The £500,000 penalty handed to Locke Lord came after one of its former UK lawyers engaged in ‘dubious financial arrangements’ with a client’s bank account. The lawyer in question, Jonathan Denton, left the firm in October 2015.
But details of the SDT’s decision, which was published by the Solicitors Regulation Authority (SRA), disclosed that Locke Lord had ‘failed to prevent’ Denton from using a client account for ‘transactions that bore the hallmarks of dubious financial arrangements’.
Locke Lord said: ‘We regret what has happened, but we are pleased to note that the SRA accepted our position that the firm and its senior officers did not act dishonestly or with conscious impropriety, or turn a blind eye to Denton’s conduct.’

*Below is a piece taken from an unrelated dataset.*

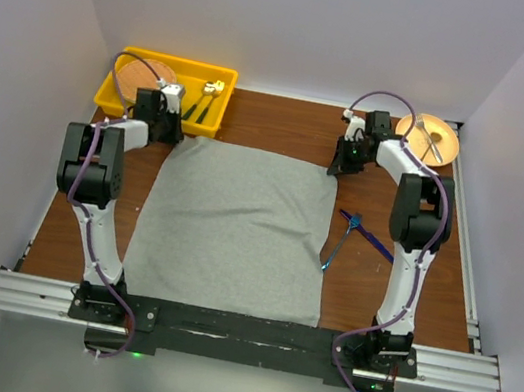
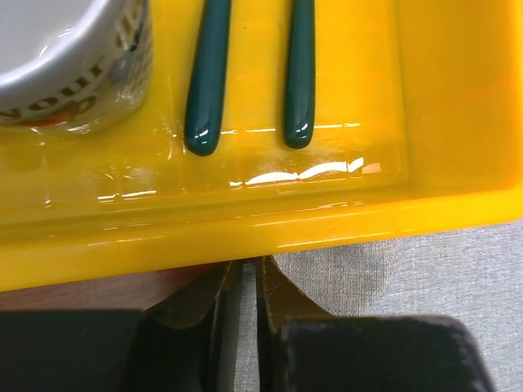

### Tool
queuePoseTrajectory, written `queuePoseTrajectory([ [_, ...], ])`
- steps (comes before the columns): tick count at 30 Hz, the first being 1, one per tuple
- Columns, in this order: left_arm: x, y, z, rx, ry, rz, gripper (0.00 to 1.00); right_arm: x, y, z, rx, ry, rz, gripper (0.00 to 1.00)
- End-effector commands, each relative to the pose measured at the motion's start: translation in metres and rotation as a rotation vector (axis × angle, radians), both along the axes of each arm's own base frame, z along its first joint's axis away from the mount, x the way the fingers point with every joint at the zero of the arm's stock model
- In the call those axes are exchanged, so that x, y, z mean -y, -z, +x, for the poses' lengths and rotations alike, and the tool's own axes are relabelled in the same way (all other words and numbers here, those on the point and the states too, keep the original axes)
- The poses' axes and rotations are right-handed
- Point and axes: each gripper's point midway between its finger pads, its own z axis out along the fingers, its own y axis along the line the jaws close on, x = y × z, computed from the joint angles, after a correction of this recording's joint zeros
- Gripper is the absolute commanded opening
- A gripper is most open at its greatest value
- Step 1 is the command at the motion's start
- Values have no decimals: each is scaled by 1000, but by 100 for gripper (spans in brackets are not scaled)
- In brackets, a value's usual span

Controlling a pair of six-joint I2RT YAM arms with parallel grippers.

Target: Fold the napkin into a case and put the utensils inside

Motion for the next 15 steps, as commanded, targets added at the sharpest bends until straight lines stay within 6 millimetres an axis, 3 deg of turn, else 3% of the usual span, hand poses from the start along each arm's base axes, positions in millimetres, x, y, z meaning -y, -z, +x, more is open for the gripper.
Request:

The firm also insisted that ‘steps were taken to review existing practices’ and ‘a number of changes and improvements were made’ following Denton’s departure.

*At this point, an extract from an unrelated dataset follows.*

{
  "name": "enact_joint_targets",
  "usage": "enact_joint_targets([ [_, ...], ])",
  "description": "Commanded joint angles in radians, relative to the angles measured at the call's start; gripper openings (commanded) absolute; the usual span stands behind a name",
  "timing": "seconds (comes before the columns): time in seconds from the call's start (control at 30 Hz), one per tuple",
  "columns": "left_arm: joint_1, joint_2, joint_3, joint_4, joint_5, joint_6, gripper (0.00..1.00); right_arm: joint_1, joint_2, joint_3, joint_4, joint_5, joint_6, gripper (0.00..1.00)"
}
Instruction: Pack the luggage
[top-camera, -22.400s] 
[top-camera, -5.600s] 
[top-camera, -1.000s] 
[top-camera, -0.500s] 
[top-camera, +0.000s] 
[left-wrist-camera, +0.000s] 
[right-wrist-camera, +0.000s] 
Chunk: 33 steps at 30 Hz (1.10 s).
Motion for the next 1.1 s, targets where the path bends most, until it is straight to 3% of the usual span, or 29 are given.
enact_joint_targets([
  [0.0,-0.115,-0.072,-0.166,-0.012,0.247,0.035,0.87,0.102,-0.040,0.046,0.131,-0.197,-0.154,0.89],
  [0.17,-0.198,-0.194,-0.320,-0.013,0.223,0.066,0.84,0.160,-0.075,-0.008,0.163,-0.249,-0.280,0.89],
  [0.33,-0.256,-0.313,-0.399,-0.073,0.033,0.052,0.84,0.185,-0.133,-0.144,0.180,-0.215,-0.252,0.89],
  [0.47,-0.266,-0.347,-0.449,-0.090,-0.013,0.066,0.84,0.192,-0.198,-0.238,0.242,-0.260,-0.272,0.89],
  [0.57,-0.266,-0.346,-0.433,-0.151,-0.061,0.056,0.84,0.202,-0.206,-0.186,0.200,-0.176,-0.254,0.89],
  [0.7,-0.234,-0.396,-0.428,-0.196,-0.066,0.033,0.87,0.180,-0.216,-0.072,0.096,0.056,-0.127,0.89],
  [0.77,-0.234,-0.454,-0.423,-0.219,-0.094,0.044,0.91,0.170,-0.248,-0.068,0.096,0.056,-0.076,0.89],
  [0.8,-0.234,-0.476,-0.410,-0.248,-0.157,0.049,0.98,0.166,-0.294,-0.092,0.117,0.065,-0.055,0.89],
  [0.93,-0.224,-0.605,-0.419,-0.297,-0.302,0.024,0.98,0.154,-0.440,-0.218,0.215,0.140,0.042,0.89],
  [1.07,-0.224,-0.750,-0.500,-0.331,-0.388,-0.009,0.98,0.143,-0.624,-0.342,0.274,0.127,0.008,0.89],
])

Despite the SRA not finding Locke Lord guilty of deliberate impropriety, the fine and prosecution is further evidence of the regulator’s strong conviction to go after the top bracket of the global legal profession, rather than high-street firms and sole practitioners. In the weeks following the decision, reports circulated that Locke Lord’s associates were disgruntled that they were unaware of the SRA’s investigation until it was disclosed publicly.
A spokesperson for Locke Lord confirmed to Legal Business that those below the level of senior associate at the firm were unaware of the SDT’s probe and said: ‘I doubt that any business would disclose that it was under scrutiny.’

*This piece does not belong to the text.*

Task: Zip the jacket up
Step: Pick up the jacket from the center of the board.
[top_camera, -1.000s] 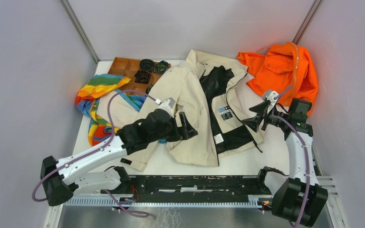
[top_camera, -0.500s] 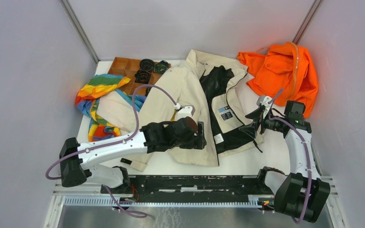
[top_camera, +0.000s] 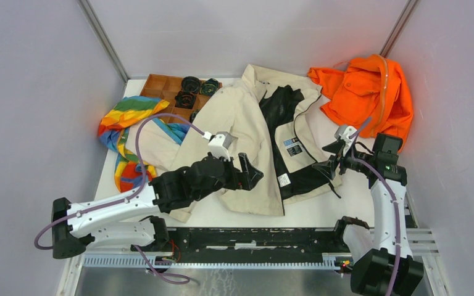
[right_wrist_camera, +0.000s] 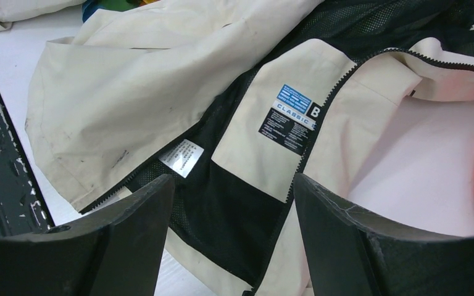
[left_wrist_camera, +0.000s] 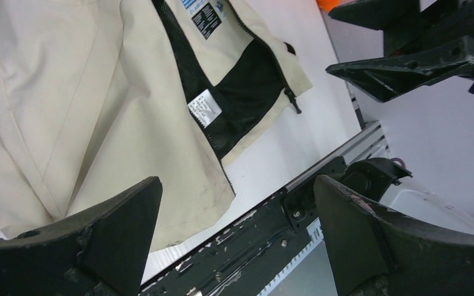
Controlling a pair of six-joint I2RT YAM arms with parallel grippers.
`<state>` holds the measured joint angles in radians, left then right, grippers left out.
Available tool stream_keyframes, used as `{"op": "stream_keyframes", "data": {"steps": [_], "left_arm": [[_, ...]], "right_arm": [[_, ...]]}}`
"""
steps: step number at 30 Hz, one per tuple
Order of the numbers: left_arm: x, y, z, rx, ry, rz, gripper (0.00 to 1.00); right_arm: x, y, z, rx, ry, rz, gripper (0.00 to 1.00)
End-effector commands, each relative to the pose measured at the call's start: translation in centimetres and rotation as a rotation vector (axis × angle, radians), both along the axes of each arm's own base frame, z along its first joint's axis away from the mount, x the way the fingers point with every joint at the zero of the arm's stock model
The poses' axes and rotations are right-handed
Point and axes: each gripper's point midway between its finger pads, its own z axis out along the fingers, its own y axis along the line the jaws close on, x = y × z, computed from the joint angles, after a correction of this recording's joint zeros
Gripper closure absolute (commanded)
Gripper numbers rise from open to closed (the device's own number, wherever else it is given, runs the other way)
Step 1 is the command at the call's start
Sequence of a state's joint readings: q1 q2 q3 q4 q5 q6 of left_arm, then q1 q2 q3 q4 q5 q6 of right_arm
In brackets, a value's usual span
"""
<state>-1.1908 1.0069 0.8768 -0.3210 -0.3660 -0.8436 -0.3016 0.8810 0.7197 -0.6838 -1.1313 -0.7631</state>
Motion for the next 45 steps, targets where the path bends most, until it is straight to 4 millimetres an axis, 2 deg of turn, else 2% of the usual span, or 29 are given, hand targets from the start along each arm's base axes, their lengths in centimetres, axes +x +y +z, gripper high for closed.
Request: {"op": "stream_keyframes", "data": {"steps": [1, 6, 10, 18, 23, 29, 35, 39, 42, 45], "left_arm": [[1.0, -0.1, 2.6, -0.086, -0.069, 0.034, 0.00], [1.4, -0.6, 2.8, -0.126, -0.038, 0.069, 0.01], [1.6, -0.9, 2.8, -0.115, 0.006, 0.092, 0.02], [0.6, -1.8, 0.1, 0.007, 0.180, 0.101, 0.06], [0.5, -1.4, -0.8, 0.063, 0.182, 0.098, 0.06], [2.0, -1.8, 1.6, 0.156, 0.066, 0.077, 0.06], [3.4, -1.7, 2.8, 0.299, -0.035, 0.046, 0.03], [3.2, -1.8, 3.8, 0.223, -0.086, 0.009, 0.00], [2.8, -1.6, 4.6, 0.072, -0.091, 0.021, 0.00], [2.3, -0.7, 3.9, -0.016, -0.086, 0.034, 0.00]], "right_arm": [[0.6, 0.1, 0.7, 0.021, -0.003, 0.003, 0.23], [1.3, 0.1, 1.5, 0.037, -0.002, 0.017, 0.23], [1.3, 0.0, 1.2, 0.029, 0.007, 0.015, 0.24], [0.4, 0.5, 0.7, 0.050, 0.010, 0.039, 0.24], [0.7, 0.2, 0.9, 0.017, 0.003, 0.044, 0.24], [1.3, -0.2, 1.2, -0.005, 0.003, 0.050, 0.24], [1.6, 0.1, 1.2, 0.016, 0.005, 0.045, 0.24], [1.4, 0.3, 1.7, 0.011, -0.017, 0.053, 0.24], [1.2, 0.3, 2.0, -0.002, -0.032, 0.056, 0.23], [1.0, 0.3, 1.8, -0.012, -0.024, 0.058, 0.23]]}}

Elsewhere, a former partner of Clyde & Co’s Guildford office, Charles Smith, received a three-month suspension from the SDT in November over an alleged ‘improper’ transfer of funds. The SRA opened its investigation into Smith, who was a consultant at Clydes until recently, in March 2016 after he was accused of instructing or permitting an improper transfer of money from a client account to the firm’s office account. He was asked to stand down as partner by the firm when the matter came to light in 2015.
Meanwhile, Appleby confirmed in October that it had been the victim of a ‘data security incident’ in 2016, before some client data was subsequently leaked to the press, putting the offshore firm at the centre of the Paradise Papers scandal that ran throughout November.
The firm said: ‘It is true that we are not infallible. Where we find that mistakes have happened, we act quickly to put things right and we make the necessary notifications to the relevant authorities.’
Following the breach, Appleby said it has implemented a series of containment and remediation measures, recommended by PwC’s IT forensics team, and engaged a US specialist cyber security team to complete a third-party systematic review of its IT security.
A cyber security specialist told Legal Business: ‘The legal sector needs to take this seriously. It’s only just waking up to it now.’
News of the Appleby data breach broke just four months after DLA Piper became collateral damage following a cyber attack in June. The firm was crippled for days after its systems were hit by what DLA described as ‘a particularly sophisticated strain of malware’.